■ **Problem requirements**
Since only part of the material is needed, please repeat exactly the line that includes "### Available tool" and every line after it, up to the last.

[Collected material Boundary: Start]

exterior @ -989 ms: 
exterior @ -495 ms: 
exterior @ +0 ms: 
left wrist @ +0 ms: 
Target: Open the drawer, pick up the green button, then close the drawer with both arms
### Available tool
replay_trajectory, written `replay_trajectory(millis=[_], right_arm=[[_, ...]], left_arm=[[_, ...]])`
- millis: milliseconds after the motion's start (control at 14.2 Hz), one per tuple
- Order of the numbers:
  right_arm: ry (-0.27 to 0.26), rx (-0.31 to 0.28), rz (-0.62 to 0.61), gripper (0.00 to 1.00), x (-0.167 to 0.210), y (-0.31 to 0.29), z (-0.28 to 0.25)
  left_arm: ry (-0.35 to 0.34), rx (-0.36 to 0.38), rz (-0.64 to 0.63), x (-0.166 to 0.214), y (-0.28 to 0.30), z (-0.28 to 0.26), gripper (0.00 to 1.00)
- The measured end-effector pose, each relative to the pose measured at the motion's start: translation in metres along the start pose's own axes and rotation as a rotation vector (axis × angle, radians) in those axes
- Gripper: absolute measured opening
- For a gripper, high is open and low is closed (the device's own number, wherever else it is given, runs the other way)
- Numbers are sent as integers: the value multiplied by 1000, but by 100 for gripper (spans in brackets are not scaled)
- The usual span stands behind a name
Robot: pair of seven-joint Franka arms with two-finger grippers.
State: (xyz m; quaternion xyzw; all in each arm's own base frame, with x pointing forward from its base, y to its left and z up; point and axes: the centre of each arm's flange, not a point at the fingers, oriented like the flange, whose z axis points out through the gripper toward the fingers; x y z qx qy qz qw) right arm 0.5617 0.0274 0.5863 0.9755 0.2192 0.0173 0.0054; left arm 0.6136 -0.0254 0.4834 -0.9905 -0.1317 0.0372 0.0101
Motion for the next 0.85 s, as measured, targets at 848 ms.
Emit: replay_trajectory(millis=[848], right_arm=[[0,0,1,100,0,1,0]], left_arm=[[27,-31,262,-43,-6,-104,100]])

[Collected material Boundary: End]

■ **Answer section**
### Available tool
replay_trajectory, written `replay_trajectory(millis=[_], right_arm=[[_, ...]], left_arm=[[_, ...]])`
- millis: milliseconds after the motion's start (control at 14.2 Hz), one per tuple
- Order of the numbers:
  right_arm: ry (-0.27 to 0.26), rx (-0.31 to 0.28), rz (-0.62 to 0.61), gripper (0.00 to 1.00), x (-0.167 to 0.210), y (-0.31 to 0.29), z (-0.28 to 0.25)
  left_arm: ry (-0.35 to 0.34), rx (-0.36 to 0.38), rz (-0.64 to 0.63), x (-0.166 to 0.214), y (-0.28 to 0.30), z (-0.28 to 0.26), gripper (0.00 to 1.00)
- The measured end-effector pose, each relative to the pose measured at the motion's start: translation in metres along the start pose's own axes and rotation as a rotation vector (axis × angle, radians) in those axes
- Gripper: absolute measured opening
- For a gripper, high is open and low is closed (the device's own number, wherever else it is given, runs the other way)
- Numbers are sent as integers: the value multiplied by 1000, but by 100 for gripper (spans in brackets are not scaled)
- The usual span stands behind a name
Robot: pair of seven-joint Franka arms with two-finger grippers.
State: (xyz m; quaternion xyzw; all in each arm's own base frame, with x pointing forward from its base, y to its left and z up; point and axes: the centre of each arm's flange, not a point at the fingers, oriented like the flange, whose z axis points out through the gripper toward the fingers; x y z qx qy qz qw) right arm 0.5617 0.0274 0.5863 0.9755 0.2192 0.0173 0.0054; left arm 0.6136 -0.0254 0.4834 -0.9905 -0.1317 0.0372 0.0101
Motion for the next 0.85 s, as measured, targets at 848 ms.
Emit: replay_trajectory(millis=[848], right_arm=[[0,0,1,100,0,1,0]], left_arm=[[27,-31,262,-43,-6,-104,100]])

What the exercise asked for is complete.